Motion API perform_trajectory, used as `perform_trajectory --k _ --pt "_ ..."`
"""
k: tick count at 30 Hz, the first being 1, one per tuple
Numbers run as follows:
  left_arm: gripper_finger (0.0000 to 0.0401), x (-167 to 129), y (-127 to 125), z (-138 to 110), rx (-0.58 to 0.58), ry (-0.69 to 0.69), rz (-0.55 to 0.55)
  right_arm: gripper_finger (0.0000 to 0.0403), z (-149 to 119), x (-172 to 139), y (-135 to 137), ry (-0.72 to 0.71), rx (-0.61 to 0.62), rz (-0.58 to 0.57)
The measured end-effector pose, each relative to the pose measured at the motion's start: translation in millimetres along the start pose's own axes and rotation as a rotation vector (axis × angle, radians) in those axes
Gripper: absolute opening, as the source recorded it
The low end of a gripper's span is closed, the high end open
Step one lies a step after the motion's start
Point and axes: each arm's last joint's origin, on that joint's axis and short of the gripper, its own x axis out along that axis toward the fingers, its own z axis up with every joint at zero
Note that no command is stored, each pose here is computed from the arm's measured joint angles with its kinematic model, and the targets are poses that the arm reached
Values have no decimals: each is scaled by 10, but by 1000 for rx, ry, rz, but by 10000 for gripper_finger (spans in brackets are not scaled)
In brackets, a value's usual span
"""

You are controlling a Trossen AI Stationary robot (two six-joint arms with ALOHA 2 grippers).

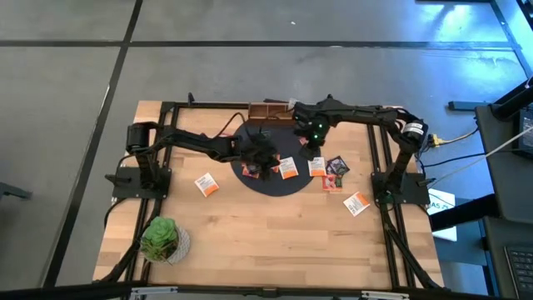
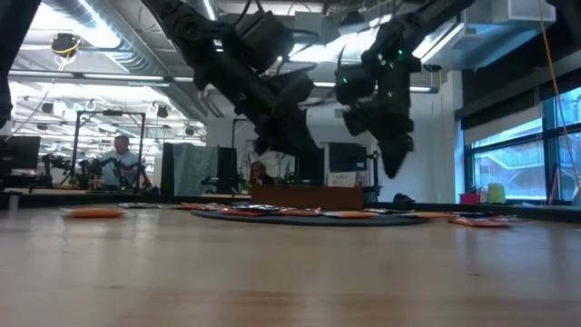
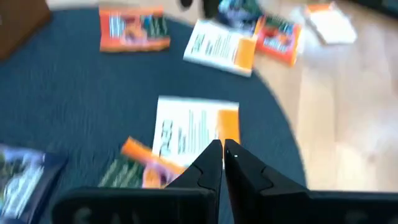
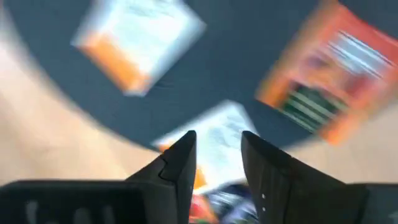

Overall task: Pick & Place Tea
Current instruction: Put the orange tea bag into the middle section of the wooden organizer

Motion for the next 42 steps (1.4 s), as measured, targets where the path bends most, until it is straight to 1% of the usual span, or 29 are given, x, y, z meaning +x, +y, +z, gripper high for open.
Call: perform_trajectory --k 2,4,6,8,11,15,18,20,23,26,30,33,36,38,40,42 --pt "15 0 -12 23 2 -25 -8 129 -85 40 -112 27 91 -82" --pt "15 -1 -18 40 2 -43 -13 129 -172 31 -168 19 132 -115" --pt "15 -2 -19 46 3 -48 -14 129 -243 25 -176 -5 163 -109" --pt "15 -2 -19 45 3 -47 -14 129 -281 30 -157 -78 187 -86" --pt "15 -2 -19 46 4 -49 -14 129 -250 75 -101 -233 177 -63" --pt "15 -2 -19 46 5 -49 -14 129 -177 143 -31 -334 142 -15" --pt "15 -3 -20 47 6 -49 -14 129 -151 140 -5 -358 179 9" --pt "15 -3 -20 47 6 -49 -14 132 -132 128 10 -373 164 10" --pt "16 -3 -20 47 6 -49 -14 152 -120 119 15 -383 159 20" --pt "22 -3 -20 47 5 -49 -14 193 -130 124 12 -373 161 18" --pt "41 -3 -7 50 -43 -49 -13 246 -133 125 10 -369 164 19" --pt "64 -5 35 62 -67 -53 -3 272 -135 127 22 -367 194 27" --pt "94 -7 74 72 -64 -53 -3 286 -135 128 28 -367 209 30" --pt "115 -9 90 79 -68 -51 -16 290 -124 124 25 -384 225 9" --pt "135 -10 105 87 -70 -57 -15 291 -103 115 16 -416 275 -14" --pt "150 -10 103 92 -81 -62 -16 291 -97 112 13 -424 313 -9"
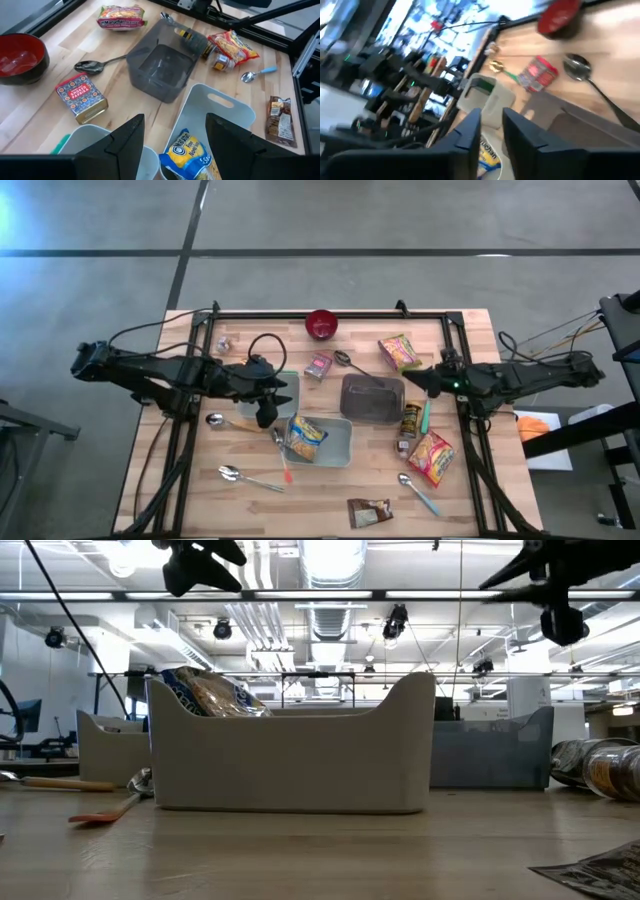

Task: Pick & Place Food Item
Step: Put the light green spoon into the black bin

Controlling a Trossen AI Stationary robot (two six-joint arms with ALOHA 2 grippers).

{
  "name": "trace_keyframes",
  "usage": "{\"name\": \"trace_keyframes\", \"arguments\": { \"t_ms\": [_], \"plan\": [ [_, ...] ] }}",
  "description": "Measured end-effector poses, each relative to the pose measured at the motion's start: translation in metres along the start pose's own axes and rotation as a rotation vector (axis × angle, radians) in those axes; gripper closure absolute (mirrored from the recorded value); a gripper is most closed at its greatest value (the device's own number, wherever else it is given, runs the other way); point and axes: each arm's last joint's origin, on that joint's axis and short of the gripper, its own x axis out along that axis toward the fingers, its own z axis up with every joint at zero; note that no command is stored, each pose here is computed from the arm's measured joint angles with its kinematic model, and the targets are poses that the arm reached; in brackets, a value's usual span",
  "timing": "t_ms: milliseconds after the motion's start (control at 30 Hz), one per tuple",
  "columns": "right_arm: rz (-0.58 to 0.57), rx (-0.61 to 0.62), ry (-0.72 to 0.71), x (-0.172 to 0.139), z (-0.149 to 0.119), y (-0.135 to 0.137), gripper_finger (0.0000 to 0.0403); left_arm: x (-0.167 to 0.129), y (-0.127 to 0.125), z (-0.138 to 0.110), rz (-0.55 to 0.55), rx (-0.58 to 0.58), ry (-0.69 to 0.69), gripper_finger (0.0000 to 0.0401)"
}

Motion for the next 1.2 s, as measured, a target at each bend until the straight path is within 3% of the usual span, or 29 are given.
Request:
{"name": "trace_keyframes", "arguments": {
  "t_ms": [200, 567, 733, 967, 1200],
  "plan": [
    [-0.186, 0.265, -0.011, 0.003, -0.002, -0.019, 0.0255, 0.000, 0.000, -0.001, 0.002, 0.005, 0.009, 0.0188],
    [-0.476, 0.451, 0.098, -0.003, -0.009, -0.046, 0.0250, 0.000, 0.001, -0.003, -0.005, 0.008, 0.032, 0.0188],
    [-0.574, 0.437, 0.112, 0.002, -0.010, -0.052, 0.0250, 0.000, 0.001, -0.003, -0.005, 0.007, 0.032, 0.0188],
    [-0.679, 0.313, 0.171, 0.012, -0.004, -0.050, 0.0250, 0.000, 0.001, -0.003, -0.003, 0.008, 0.035, 0.0188],
    [-0.907, 0.276, 0.280, 0.013, 0.009, -0.051, 0.0250, 0.000, 0.001, -0.004, 0.000, 0.007, 0.041, 0.0188]
  ]
}}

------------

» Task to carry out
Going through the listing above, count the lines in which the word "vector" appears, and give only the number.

» Response area
2